With two-tone printing, we have increased the highlight and dark tones in the expanded tonal range. In the past, our process often lost some of its gradations when printing brighter pastel colors or darker colors, and the tone was shorter. Due to the soft appearance, better gradation depth and dark tone details, the two-tone tone has a relatively long tone.
Using the advantages of two-tone printing to control highlight colors, we have obtained better control of highlight neutral colors that were previously difficult to control, such as beige, sand, ice, crystal reflection, detergent, tan, etc. These colors have very few third-color components. Two-tone printing allows us to use larger dots in these color areas. This allows greater control of the environment and physical variables, more accurate color reproduction, and a reduction in the visible color range.
You can also get benefits in the dark part. By using darker colors than the normal primary colors, magenta and cyan, we can better control the third color that needs to enhance the surface color of the dark areas. Its main advantage is that we do not need to use too much black to compensate for the lack of dark tones. Using less black ink in the third color component can maintain rich colors such as reddish-brown, walnut, dark red, maroon, dark green, and indigo. In the four-color mode, the black that must be added completely covers the tonal components of these colors, showing a flat and black color.
The use of duotone can compensate for the difficulty in copying brighter and darker colors, and the color drift phenomenon is better controlled. Color drift refers to the color characteristics that change the appearance when the color tone becomes darker.

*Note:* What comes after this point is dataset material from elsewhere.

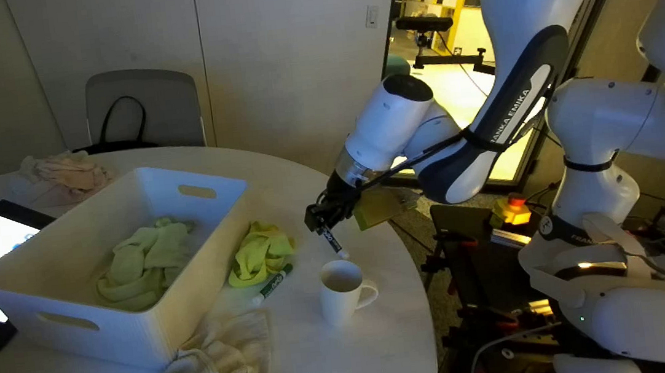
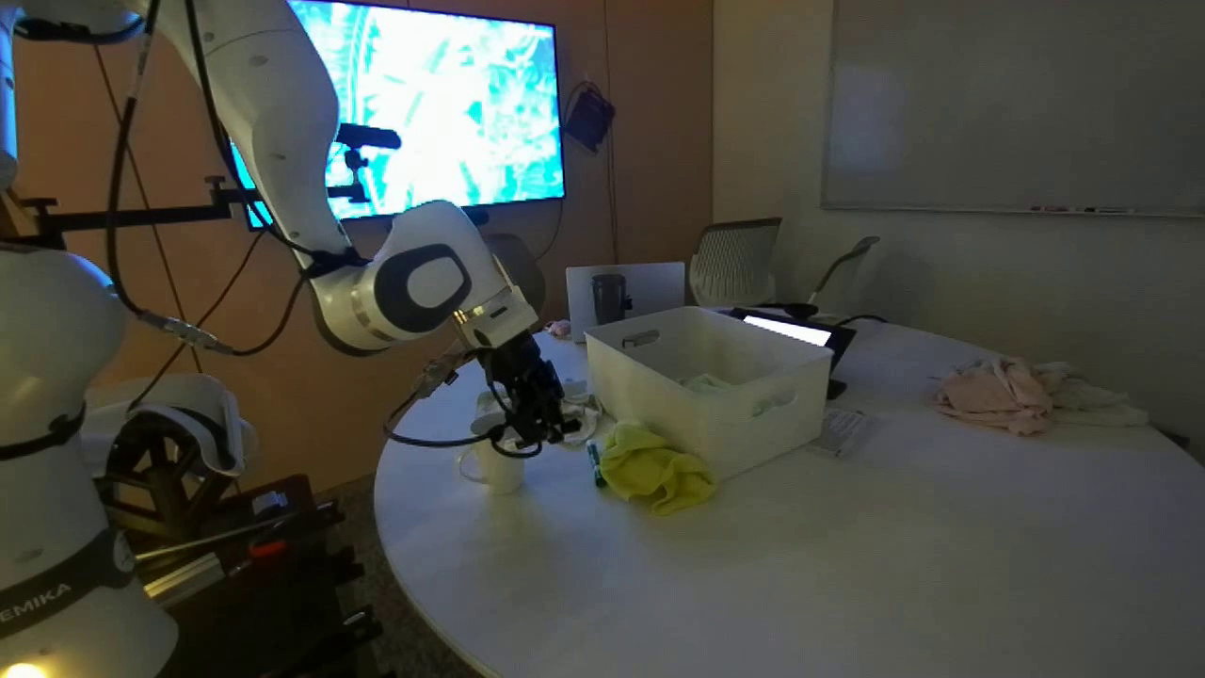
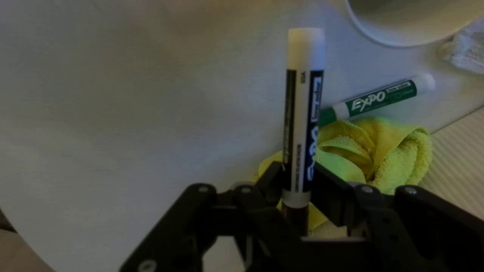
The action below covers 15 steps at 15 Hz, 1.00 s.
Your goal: Put the green towel in the basket, then put the two markers in the cup, then put the other green towel in the basket, then the black tape in the cup, then the white towel in the basket
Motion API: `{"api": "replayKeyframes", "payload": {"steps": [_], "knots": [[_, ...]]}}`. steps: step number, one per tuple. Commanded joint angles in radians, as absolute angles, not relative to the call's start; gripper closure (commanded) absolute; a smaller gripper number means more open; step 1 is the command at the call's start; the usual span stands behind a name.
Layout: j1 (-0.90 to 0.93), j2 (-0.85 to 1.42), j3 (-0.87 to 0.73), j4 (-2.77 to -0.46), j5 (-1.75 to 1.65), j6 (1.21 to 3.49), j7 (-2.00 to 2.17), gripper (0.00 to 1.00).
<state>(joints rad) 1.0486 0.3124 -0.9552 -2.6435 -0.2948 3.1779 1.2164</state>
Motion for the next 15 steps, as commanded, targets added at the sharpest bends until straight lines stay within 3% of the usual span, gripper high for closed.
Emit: {"api": "replayKeyframes", "payload": {"steps": [1, 15], "knots": [[1.101, 0.315, -1.021, -2.624, -0.288, 3.204, 1.241, 0.91], [1.342, 0.327, -1.156, -2.641, -0.287, 3.205, 1.279, 0.91]]}}
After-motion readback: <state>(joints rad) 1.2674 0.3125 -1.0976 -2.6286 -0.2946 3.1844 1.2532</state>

The swimming pool is a proper example of color drift. Although it is a fact that the water in the entire pool is the same, for the observer, the deep water is bluer than the shallow water, that is, the shallow water drifts toward yellow. This phenomenon is related to the problem of light absorption and reflection, that is, shallow water and deep water have different light absorption and reflection. For the same reason, the same is true of printing inks, so there is also a phenomenon of color drift.
In the example, the problem of color reduction is involved. A certain wavelength of light is absorbed, and the reflected wavelength constitutes the color we feel. Light tones tend to yellow, while dark tones tend to blue.
The challenge in printing is that when we increase the ink color density (Dmax of the ink layer), the color is somewhat blue. The higher the density, the darker the color, but it tends to turn away from the soft dark tone and drift to a noticeable blue tone. On the contrary, if we reduce the color density of the ink, the yellow drift will not show up in the high-profile parts. Reducing the color intensity will show up in the dark tone part, which shows a flat color and loses its luster, with a certain yellow drift.